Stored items

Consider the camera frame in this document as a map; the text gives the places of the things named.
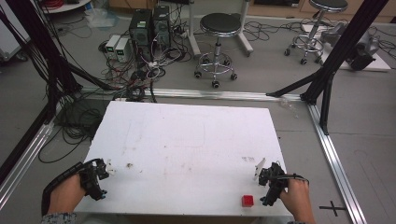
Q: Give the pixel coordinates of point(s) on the long aluminium floor rail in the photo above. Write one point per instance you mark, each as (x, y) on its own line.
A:
(218, 94)

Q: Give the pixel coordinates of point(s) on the clear plastic bag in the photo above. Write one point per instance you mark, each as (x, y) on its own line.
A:
(101, 17)

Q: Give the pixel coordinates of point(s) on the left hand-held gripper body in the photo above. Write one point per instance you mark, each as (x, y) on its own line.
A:
(91, 177)

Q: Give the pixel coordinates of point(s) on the white cabinet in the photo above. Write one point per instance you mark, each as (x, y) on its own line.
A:
(9, 37)

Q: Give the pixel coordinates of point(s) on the person's left hand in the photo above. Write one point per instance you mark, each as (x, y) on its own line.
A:
(67, 194)

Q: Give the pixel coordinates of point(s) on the clear plastic scrap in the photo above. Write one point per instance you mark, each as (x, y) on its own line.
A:
(288, 105)

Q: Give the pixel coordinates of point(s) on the black computer tower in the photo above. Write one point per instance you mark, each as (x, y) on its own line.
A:
(140, 29)
(162, 25)

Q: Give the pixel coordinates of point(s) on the black round chrome stool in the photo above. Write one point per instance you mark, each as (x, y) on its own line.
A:
(328, 4)
(220, 24)

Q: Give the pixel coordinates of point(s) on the grey device on white board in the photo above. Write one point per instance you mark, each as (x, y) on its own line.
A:
(361, 46)

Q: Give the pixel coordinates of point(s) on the red cube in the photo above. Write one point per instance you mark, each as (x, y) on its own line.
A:
(247, 201)

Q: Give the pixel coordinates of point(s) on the white table leg frame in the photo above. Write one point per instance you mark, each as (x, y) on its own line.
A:
(194, 37)

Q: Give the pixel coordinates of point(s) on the white bench power supply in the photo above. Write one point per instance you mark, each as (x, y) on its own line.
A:
(122, 49)
(112, 45)

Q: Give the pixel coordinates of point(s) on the person's right hand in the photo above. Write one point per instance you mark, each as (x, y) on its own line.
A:
(298, 197)

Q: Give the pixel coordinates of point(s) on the black braced frame post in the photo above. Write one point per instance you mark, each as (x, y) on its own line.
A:
(342, 49)

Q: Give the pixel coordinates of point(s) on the round white table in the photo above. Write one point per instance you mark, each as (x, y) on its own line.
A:
(67, 6)

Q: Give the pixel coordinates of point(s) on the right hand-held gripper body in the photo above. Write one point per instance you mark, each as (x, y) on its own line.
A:
(274, 182)

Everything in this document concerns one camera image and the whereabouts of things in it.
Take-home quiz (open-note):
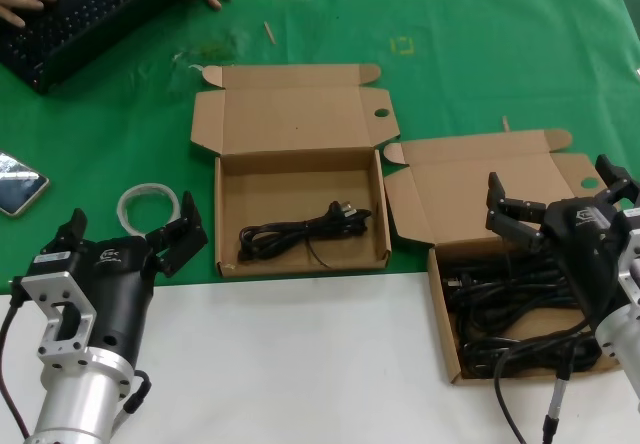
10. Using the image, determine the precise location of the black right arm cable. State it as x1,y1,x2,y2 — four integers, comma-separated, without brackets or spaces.
492,323,601,444

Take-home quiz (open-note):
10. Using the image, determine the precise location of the green table cloth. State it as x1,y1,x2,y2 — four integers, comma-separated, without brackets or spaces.
0,0,640,298

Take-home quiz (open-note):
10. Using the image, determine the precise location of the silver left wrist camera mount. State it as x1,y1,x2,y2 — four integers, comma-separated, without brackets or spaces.
12,251,97,368

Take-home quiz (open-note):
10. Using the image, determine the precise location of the grey right arm cable connector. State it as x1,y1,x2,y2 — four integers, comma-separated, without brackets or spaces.
537,358,574,444

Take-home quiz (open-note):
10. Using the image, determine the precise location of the black laptop keyboard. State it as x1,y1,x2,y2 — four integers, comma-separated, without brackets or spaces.
0,0,202,96

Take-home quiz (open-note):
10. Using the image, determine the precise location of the open brown cardboard box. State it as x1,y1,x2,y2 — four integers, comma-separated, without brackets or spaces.
383,128,626,385
189,62,403,279

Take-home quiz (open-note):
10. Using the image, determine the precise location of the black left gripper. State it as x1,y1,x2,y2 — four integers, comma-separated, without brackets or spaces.
53,190,209,363

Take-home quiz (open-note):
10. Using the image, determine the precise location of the grey arm cable connector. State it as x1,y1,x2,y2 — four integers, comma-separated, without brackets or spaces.
537,358,574,444
112,369,153,433

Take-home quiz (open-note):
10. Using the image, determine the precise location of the translucent white tape roll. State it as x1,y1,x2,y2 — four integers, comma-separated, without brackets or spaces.
117,182,182,238

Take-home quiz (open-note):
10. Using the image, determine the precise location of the black power cable bundle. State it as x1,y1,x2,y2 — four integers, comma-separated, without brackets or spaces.
458,331,604,380
237,200,374,269
439,258,586,328

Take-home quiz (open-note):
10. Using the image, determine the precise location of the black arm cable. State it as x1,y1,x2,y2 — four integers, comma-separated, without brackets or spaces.
0,276,32,439
492,323,601,444

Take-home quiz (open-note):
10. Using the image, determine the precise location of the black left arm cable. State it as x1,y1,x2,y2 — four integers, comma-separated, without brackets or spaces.
0,276,32,439

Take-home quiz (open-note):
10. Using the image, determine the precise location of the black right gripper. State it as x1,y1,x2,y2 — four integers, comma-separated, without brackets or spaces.
484,153,640,324

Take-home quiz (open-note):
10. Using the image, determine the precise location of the grey left arm cable connector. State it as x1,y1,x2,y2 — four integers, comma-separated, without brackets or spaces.
112,369,153,433

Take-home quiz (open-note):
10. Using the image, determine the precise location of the smartphone with silver edge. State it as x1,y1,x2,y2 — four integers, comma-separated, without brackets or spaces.
0,150,51,220

# [What you will do]
Would you please repeat the entries above verbatim, excluding each picture?

# [Output]
Consider the camera frame in this document as a map; the text gives the places of the things named.
Q: Give the pixel coordinates of point(s) on the long aluminium floor rail in the photo above. Write one point per instance you mark, each as (x, y) on its own line.
A:
(218, 94)

Q: Give the pixel coordinates of point(s) on the clear plastic bag in the photo above. Write one point per instance you mark, each as (x, y) on its own line.
A:
(101, 17)

Q: Give the pixel coordinates of point(s) on the left hand-held gripper body in the photo above. Write one point per instance you mark, each as (x, y) on its own line.
A:
(91, 177)

Q: Give the pixel coordinates of point(s) on the white cabinet in the photo above. Write one point per instance you mark, each as (x, y) on its own line.
A:
(9, 37)

Q: Give the pixel coordinates of point(s) on the person's left hand in the photo above. Write one point per instance you mark, each as (x, y) on its own line.
A:
(67, 194)

Q: Give the pixel coordinates of point(s) on the clear plastic scrap in the photo above. Write one point per instance you mark, each as (x, y) on its own line.
A:
(288, 105)

Q: Give the pixel coordinates of point(s) on the black computer tower in the photo above. Write one point per instance you mark, each as (x, y) on its own line.
A:
(140, 29)
(162, 25)

Q: Give the pixel coordinates of point(s) on the black round chrome stool in the photo above. Write one point per instance you mark, each as (x, y) on its own line.
A:
(328, 4)
(220, 24)

Q: Give the pixel coordinates of point(s) on the grey device on white board in the photo above. Write one point per instance you mark, each as (x, y) on its own line.
A:
(361, 46)

Q: Give the pixel coordinates of point(s) on the red cube in the photo above. Write one point per instance you mark, each as (x, y) on its own line.
A:
(247, 201)

Q: Give the pixel coordinates of point(s) on the white table leg frame in the photo above. Write one point per instance you mark, each as (x, y) on its own line.
A:
(194, 37)

Q: Give the pixel coordinates of point(s) on the white bench power supply in the photo above. Write one point per instance you mark, each as (x, y) on its own line.
A:
(122, 49)
(112, 45)

Q: Give the pixel coordinates of point(s) on the person's right hand in the photo above. Write one point per instance you mark, each as (x, y) on its own line.
A:
(298, 197)

Q: Give the pixel coordinates of point(s) on the black braced frame post in the photo above. Write one point per instance you mark, each as (x, y) on its own line.
A:
(342, 49)

Q: Give the pixel coordinates of point(s) on the round white table in the photo above. Write one point per instance you mark, each as (x, y) on its own line.
A:
(67, 6)

Q: Give the pixel coordinates of point(s) on the right hand-held gripper body in the photo above. Write one point per instance you mark, each as (x, y) on its own line.
A:
(274, 182)

Everything in this document concerns one camera image and the whereabouts of things in it.
Take-home quiz (open-note):
10. Using the image, determine the precise location of the black right arm cable. State it as x1,y1,x2,y2 — four integers, comma-separated, without brackets or spaces.
492,323,601,444

Take-home quiz (open-note):
10. Using the image, determine the precise location of the green table cloth. State it as x1,y1,x2,y2 — four integers, comma-separated, without brackets or spaces.
0,0,640,298

Take-home quiz (open-note):
10. Using the image, determine the precise location of the silver left wrist camera mount. State it as x1,y1,x2,y2 — four integers, comma-separated, without brackets or spaces.
12,251,97,368

Take-home quiz (open-note):
10. Using the image, determine the precise location of the grey right arm cable connector. State it as x1,y1,x2,y2 — four integers, comma-separated, without brackets or spaces.
537,358,574,444

Take-home quiz (open-note):
10. Using the image, determine the precise location of the black laptop keyboard. State it as x1,y1,x2,y2 — four integers, comma-separated, without brackets or spaces.
0,0,202,96

Take-home quiz (open-note):
10. Using the image, determine the precise location of the open brown cardboard box. State it as x1,y1,x2,y2 — four integers, comma-separated, without brackets or spaces.
383,128,626,385
189,62,403,279

Take-home quiz (open-note):
10. Using the image, determine the precise location of the black left gripper. State it as x1,y1,x2,y2 — four integers, comma-separated, without brackets or spaces.
53,190,209,363

Take-home quiz (open-note):
10. Using the image, determine the precise location of the grey arm cable connector. State it as x1,y1,x2,y2 — four integers, comma-separated, without brackets or spaces.
537,358,574,444
112,369,153,433

Take-home quiz (open-note):
10. Using the image, determine the precise location of the translucent white tape roll. State it as x1,y1,x2,y2 — four integers, comma-separated, without brackets or spaces.
117,182,182,238

Take-home quiz (open-note):
10. Using the image, determine the precise location of the black power cable bundle. State it as x1,y1,x2,y2 — four integers, comma-separated, without brackets or spaces.
458,331,604,380
237,200,374,269
439,258,586,328

Take-home quiz (open-note):
10. Using the image, determine the precise location of the black arm cable. State it as x1,y1,x2,y2 — four integers, comma-separated, without brackets or spaces.
0,276,32,439
492,323,601,444

Take-home quiz (open-note):
10. Using the image, determine the precise location of the black left arm cable. State it as x1,y1,x2,y2 — four integers, comma-separated, without brackets or spaces.
0,276,32,439

Take-home quiz (open-note):
10. Using the image, determine the precise location of the black right gripper. State it as x1,y1,x2,y2 — four integers, comma-separated, without brackets or spaces.
484,153,640,324

Take-home quiz (open-note):
10. Using the image, determine the precise location of the grey left arm cable connector. State it as x1,y1,x2,y2 — four integers, comma-separated, without brackets or spaces.
112,369,153,433

Take-home quiz (open-note):
10. Using the image, determine the precise location of the smartphone with silver edge. State it as x1,y1,x2,y2 — four integers, comma-separated, without brackets or spaces.
0,150,51,220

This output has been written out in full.